Последний раз я был в Праге в историческом 1968 году с Карлосом Фуэнтесом и Хулио Кортасаром. Мы ехали на поезде из Парижа, так как все трое были солидарны в своем страхе перед самолетами, и успели переговорить обо всем, пока пересекали разделенную ночь двух Германий, ее океаны свеклы, огромные заводы, производящие все на свете, разрушения чудовищных войн и безмерную любовь. Перед сном Карлосу Фуэнтесу пришло в голову спросить у Кортасара, как, когда и по чьей инициативе в джазовом оркестре появилось пианино. Вопрос был задан просто так, от нечего делать, и не претендовал на то, чтобы узнать что-либо, кроме даты и имени, но в ответ на него последовала блестящая кафедральная речь, продлившаяся до рассвета вперемежку с огромными кружками пива и сосисками с остывшей картошкой. Кортасар, прекрасно умевший взвешивать свои слова, с невероятной простотой и умением преподнес нам полную историческую и эстетическую реконструкцию, закончив ее с первыми лучами солнца гомеровской апологией Телониуса Монка. Он говорил не только своим глубоким органным голосом с растянутым «р-р», но и ширококостными руками — я не помню других столь выразительных рук. Ни Карлос Фуэнтес, ни я никогда не забудем восторга той неповторимой ночи.
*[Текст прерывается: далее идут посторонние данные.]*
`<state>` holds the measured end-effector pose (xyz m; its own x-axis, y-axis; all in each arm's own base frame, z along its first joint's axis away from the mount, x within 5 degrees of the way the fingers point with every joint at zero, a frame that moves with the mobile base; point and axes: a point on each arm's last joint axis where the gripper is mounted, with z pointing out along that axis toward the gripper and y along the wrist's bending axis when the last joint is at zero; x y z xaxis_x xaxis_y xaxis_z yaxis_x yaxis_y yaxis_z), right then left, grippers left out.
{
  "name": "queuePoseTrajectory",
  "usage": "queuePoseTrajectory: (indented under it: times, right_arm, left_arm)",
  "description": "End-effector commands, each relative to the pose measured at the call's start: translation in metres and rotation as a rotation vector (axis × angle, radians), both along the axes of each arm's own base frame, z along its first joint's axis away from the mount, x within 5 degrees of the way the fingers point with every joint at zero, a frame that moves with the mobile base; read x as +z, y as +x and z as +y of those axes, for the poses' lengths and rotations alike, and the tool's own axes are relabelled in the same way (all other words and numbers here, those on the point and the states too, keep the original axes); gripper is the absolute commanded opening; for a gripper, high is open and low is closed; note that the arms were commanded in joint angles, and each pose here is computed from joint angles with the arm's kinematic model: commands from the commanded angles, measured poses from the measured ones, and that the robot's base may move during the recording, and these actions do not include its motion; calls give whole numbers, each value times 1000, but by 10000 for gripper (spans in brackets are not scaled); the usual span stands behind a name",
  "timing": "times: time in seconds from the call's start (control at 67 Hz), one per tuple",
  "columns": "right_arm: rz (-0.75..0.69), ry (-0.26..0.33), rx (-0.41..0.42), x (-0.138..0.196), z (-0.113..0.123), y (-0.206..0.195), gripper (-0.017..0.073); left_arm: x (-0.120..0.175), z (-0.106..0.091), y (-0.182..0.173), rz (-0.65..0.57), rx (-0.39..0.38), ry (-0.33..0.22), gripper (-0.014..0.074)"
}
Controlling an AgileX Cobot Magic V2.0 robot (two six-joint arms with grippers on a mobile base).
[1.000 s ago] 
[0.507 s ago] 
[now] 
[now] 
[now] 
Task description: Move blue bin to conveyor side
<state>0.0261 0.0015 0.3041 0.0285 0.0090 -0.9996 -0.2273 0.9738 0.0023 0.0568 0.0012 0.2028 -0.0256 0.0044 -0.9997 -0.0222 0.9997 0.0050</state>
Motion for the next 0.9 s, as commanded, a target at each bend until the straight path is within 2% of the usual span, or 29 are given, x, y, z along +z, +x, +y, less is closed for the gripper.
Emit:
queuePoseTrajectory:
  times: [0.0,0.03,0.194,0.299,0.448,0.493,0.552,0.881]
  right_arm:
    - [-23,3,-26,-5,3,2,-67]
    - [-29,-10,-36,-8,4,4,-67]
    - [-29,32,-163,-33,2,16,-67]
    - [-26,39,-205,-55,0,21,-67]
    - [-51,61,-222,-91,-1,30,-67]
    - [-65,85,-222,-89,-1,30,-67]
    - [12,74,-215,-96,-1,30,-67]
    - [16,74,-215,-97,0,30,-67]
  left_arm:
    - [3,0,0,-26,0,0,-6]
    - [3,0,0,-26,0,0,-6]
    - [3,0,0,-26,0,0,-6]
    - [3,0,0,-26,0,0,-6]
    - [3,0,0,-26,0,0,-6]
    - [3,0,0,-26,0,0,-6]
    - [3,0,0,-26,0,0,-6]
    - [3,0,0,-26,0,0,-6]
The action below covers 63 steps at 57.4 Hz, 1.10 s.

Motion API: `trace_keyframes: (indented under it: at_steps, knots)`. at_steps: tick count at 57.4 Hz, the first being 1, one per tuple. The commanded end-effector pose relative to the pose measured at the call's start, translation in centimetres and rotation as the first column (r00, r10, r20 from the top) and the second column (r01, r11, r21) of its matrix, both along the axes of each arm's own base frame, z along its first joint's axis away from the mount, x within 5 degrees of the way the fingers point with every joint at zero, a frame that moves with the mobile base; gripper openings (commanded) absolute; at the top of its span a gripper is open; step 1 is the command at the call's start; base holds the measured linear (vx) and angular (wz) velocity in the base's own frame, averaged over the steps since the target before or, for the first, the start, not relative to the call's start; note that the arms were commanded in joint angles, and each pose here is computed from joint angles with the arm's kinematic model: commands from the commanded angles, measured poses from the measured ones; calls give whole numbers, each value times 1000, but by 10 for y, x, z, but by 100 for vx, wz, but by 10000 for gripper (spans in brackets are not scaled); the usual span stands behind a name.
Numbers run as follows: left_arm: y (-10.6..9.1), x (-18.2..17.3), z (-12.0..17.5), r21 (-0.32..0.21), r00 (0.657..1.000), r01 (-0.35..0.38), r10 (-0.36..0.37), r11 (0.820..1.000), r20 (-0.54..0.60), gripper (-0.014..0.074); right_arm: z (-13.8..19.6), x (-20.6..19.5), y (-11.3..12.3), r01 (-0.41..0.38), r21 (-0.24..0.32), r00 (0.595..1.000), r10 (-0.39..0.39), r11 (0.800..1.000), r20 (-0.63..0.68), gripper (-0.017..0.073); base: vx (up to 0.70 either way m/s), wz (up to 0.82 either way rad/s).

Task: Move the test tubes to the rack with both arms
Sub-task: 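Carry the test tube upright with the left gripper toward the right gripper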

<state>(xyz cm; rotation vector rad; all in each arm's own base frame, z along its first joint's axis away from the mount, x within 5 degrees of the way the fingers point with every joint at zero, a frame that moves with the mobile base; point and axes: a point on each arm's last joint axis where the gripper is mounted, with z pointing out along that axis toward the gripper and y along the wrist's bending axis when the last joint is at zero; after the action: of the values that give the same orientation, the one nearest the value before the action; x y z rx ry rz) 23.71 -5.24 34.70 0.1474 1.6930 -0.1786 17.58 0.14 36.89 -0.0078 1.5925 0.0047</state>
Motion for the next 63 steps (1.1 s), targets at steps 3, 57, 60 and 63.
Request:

Двенадцать лет спустя я увидел Хулио Кортасара, противостоящего огромной толпе в парке Манагуа, единственным оружием были его прекрасный голос и один из его сложнейших рассказов: история бедствующего боксера, рассказанная им самим на лунфардо, диалекте самого дна Буэнос-Айреса, понимание которого было бы невозможно для всех других смертных, если бы сквозь множество злосчастных танго мы смутно не догадывались о смысле фраз. Но Кортасар сам сознательно выбрал именно этот рассказ, чтобы прочесть его с подмостков в большом освещенном саду перед толпой, в которой были все, от посвятивших себя поэзии и безработных плотников до команданте революции и их противников. Это был еще один восхитительный опыт. Хотя, строго говоря, даже для самых искушенных в жаргоне лунфардо было нелегко следить за смыслом рассказа, все словно ощущали на себе удары, которые получал Мантекилья Наполес, одиноко стоявший на ринге, и чуть не плакали из-за его тщетных надежд и нищеты. Кортасар добился такой проникновенной связи со своей аудиторией, что уже никому не было важно, что он хотел или не хотел сказать словами — казалось, сидящая на траве толпа парила в воздухе, повинуясь колдовству голоса, звучавшего словно из другого мира.